• Task to complete:
Retype the data below in full, keeping every character as it is.

• Provided information:
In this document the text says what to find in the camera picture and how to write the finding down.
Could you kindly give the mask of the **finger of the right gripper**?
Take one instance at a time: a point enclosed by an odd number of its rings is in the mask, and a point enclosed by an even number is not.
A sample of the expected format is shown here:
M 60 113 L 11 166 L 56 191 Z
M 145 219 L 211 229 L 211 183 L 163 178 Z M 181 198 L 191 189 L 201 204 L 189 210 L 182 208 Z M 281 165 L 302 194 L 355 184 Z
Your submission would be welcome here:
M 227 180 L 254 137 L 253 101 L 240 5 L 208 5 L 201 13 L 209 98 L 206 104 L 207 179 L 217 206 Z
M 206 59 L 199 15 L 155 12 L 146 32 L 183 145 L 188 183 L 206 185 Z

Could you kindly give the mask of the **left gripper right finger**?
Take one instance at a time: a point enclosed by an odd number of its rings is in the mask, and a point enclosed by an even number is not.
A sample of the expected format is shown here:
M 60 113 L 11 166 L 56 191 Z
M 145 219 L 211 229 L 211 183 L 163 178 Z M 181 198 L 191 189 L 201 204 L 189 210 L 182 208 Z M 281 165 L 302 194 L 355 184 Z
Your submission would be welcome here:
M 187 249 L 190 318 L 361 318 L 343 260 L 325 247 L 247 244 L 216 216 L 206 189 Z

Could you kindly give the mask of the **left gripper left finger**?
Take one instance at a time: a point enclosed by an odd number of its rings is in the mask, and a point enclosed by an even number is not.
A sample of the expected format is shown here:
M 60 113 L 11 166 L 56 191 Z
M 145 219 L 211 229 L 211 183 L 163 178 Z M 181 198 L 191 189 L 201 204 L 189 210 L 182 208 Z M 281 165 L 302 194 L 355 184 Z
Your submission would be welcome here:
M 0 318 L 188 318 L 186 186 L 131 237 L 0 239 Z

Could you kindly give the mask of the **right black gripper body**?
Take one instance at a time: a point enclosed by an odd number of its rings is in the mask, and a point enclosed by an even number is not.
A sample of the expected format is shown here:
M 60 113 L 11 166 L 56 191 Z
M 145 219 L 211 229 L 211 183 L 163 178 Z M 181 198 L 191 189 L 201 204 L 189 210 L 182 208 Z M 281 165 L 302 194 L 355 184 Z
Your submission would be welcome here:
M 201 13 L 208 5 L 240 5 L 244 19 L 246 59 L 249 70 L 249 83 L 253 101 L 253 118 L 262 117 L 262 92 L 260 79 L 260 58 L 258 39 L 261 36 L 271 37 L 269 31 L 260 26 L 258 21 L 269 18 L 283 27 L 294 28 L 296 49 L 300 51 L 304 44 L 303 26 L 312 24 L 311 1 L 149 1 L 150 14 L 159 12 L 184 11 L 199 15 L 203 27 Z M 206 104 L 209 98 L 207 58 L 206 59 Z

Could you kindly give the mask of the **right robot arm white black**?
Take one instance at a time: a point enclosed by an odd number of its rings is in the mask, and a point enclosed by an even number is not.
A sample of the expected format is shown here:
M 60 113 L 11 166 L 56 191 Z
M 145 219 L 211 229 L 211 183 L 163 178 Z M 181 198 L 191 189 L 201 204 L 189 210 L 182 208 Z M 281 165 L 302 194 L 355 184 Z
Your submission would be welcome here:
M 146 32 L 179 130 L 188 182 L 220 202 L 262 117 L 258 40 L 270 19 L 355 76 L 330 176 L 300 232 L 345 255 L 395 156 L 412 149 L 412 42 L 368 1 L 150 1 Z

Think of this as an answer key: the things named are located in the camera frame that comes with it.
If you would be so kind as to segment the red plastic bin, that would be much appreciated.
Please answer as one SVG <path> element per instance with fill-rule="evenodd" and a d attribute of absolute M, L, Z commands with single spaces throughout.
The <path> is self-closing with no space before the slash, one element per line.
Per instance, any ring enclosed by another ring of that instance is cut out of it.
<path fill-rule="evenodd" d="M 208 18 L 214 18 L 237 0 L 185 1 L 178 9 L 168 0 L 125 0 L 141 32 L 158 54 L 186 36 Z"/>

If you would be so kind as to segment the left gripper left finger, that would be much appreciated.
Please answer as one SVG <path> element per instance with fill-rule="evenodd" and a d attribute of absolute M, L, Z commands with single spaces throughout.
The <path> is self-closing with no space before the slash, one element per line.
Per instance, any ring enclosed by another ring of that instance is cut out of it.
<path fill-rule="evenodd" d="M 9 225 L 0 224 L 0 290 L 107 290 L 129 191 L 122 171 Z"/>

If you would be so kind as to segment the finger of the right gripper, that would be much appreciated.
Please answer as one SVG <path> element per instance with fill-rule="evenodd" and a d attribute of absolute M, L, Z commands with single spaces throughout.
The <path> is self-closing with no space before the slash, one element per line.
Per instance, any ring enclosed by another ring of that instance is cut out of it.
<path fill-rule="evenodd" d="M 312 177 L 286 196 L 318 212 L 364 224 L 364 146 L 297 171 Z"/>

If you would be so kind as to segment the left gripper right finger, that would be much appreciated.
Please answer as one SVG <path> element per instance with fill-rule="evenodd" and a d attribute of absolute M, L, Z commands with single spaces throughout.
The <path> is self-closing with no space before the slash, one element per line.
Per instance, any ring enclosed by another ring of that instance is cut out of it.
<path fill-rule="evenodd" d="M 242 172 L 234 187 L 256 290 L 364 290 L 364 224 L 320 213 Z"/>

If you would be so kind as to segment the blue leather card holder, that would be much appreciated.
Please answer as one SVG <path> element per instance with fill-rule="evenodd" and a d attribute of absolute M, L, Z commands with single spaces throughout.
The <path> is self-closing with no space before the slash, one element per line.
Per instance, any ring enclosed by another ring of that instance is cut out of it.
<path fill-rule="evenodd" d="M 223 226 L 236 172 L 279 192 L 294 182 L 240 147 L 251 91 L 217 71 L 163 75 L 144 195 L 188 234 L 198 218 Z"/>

• Expected answer:
In this document the text says what to find in the camera picture and how to write the finding down.
Could you kindly give the mask of the **finger of the right gripper**?
Take one instance at a time: a point enclosed by an odd number of its rings is in the mask, and a point enclosed by an even number is not.
A sample of the expected format is shown here:
M 60 113 L 11 166 L 56 191 Z
M 145 219 L 211 229 L 211 183 L 163 178 Z M 181 198 L 191 189 L 201 204 L 189 210 L 182 208 Z M 281 165 L 302 194 L 355 184 Z
Your submission would be welcome here:
M 227 180 L 254 137 L 253 101 L 240 5 L 208 5 L 201 13 L 209 98 L 206 104 L 207 179 L 217 206 Z
M 206 59 L 199 15 L 155 12 L 146 32 L 183 145 L 188 183 L 206 185 Z

Could you kindly give the mask of the **left gripper right finger**?
Take one instance at a time: a point enclosed by an odd number of its rings is in the mask, and a point enclosed by an even number is not.
A sample of the expected format is shown here:
M 60 113 L 11 166 L 56 191 Z
M 145 219 L 211 229 L 211 183 L 163 178 Z M 181 198 L 191 189 L 201 204 L 189 210 L 182 208 Z M 281 165 L 302 194 L 355 184 Z
Your submission would be welcome here:
M 187 249 L 190 318 L 361 318 L 343 260 L 325 247 L 247 244 L 216 216 L 206 189 Z

Could you kindly give the mask of the **left gripper left finger**?
Take one instance at a time: a point enclosed by an odd number of its rings is in the mask, and a point enclosed by an even number is not.
A sample of the expected format is shown here:
M 60 113 L 11 166 L 56 191 Z
M 145 219 L 211 229 L 211 183 L 163 178 Z M 181 198 L 191 189 L 201 204 L 189 210 L 182 208 Z M 281 165 L 302 194 L 355 184 Z
Your submission would be welcome here:
M 0 318 L 188 318 L 186 186 L 131 237 L 0 239 Z

Could you kindly give the mask of the **right black gripper body**?
Take one instance at a time: a point enclosed by an odd number of its rings is in the mask, and a point enclosed by an even number is not.
A sample of the expected format is shown here:
M 60 113 L 11 166 L 56 191 Z
M 145 219 L 211 229 L 211 183 L 163 178 Z M 181 198 L 191 189 L 201 204 L 189 210 L 182 208 Z M 281 165 L 302 194 L 355 184 Z
Your submission would be welcome here:
M 201 13 L 208 5 L 240 5 L 244 19 L 246 59 L 249 70 L 249 83 L 253 101 L 253 118 L 262 117 L 262 92 L 260 79 L 260 58 L 258 39 L 261 36 L 271 37 L 269 31 L 260 26 L 258 21 L 269 18 L 283 27 L 294 28 L 296 49 L 300 51 L 304 44 L 303 26 L 312 24 L 311 1 L 149 1 L 150 14 L 159 12 L 184 11 L 199 15 L 203 27 Z M 206 104 L 209 98 L 207 58 L 206 59 Z

Could you kindly give the mask of the **right robot arm white black**?
Take one instance at a time: a point enclosed by an odd number of its rings is in the mask, and a point enclosed by an even number is not.
A sample of the expected format is shown here:
M 60 113 L 11 166 L 56 191 Z
M 145 219 L 211 229 L 211 183 L 163 178 Z M 181 198 L 191 189 L 201 204 L 189 210 L 182 208 Z M 281 165 L 302 194 L 355 184 Z
Your submission would be welcome here:
M 146 32 L 179 130 L 188 182 L 220 202 L 262 117 L 258 40 L 270 19 L 355 76 L 330 176 L 300 232 L 345 255 L 395 156 L 412 149 L 412 42 L 368 1 L 150 1 Z

Think of this as an answer key: the things named are located in the camera frame that comes with it.
If you would be so kind as to segment the red plastic bin, that would be much appreciated.
Please answer as one SVG <path> element per instance with fill-rule="evenodd" and a d attribute of absolute M, L, Z commands with single spaces throughout.
The <path> is self-closing with no space before the slash, one element per line.
Per instance, any ring enclosed by another ring of that instance is cut out of it.
<path fill-rule="evenodd" d="M 208 18 L 214 18 L 237 0 L 185 1 L 178 9 L 168 0 L 125 0 L 141 32 L 158 54 L 186 36 Z"/>

If you would be so kind as to segment the left gripper left finger, that would be much appreciated.
Please answer as one SVG <path> element per instance with fill-rule="evenodd" and a d attribute of absolute M, L, Z commands with single spaces throughout.
The <path> is self-closing with no space before the slash, one element per line.
Per instance, any ring enclosed by another ring of that instance is cut out of it.
<path fill-rule="evenodd" d="M 9 225 L 0 224 L 0 290 L 107 290 L 129 191 L 122 171 Z"/>

If you would be so kind as to segment the finger of the right gripper, that would be much appreciated.
Please answer as one SVG <path> element per instance with fill-rule="evenodd" and a d attribute of absolute M, L, Z commands with single spaces throughout.
The <path> is self-closing with no space before the slash, one element per line.
Per instance, any ring enclosed by another ring of that instance is cut out of it.
<path fill-rule="evenodd" d="M 312 177 L 286 196 L 318 212 L 364 224 L 364 146 L 297 171 Z"/>

If you would be so kind as to segment the left gripper right finger, that would be much appreciated.
Please answer as one SVG <path> element per instance with fill-rule="evenodd" and a d attribute of absolute M, L, Z commands with single spaces throughout.
The <path> is self-closing with no space before the slash, one element per line.
Per instance, any ring enclosed by another ring of that instance is cut out of it.
<path fill-rule="evenodd" d="M 242 172 L 234 187 L 256 290 L 364 290 L 364 224 L 320 213 Z"/>

If you would be so kind as to segment the blue leather card holder, that would be much appreciated.
Please answer as one SVG <path> element per instance with fill-rule="evenodd" and a d attribute of absolute M, L, Z commands with single spaces throughout.
The <path> is self-closing with no space before the slash, one element per line.
Per instance, any ring enclosed by another ring of that instance is cut out of it.
<path fill-rule="evenodd" d="M 223 226 L 236 172 L 279 192 L 294 182 L 240 147 L 251 91 L 217 71 L 163 75 L 144 195 L 188 234 L 198 218 Z"/>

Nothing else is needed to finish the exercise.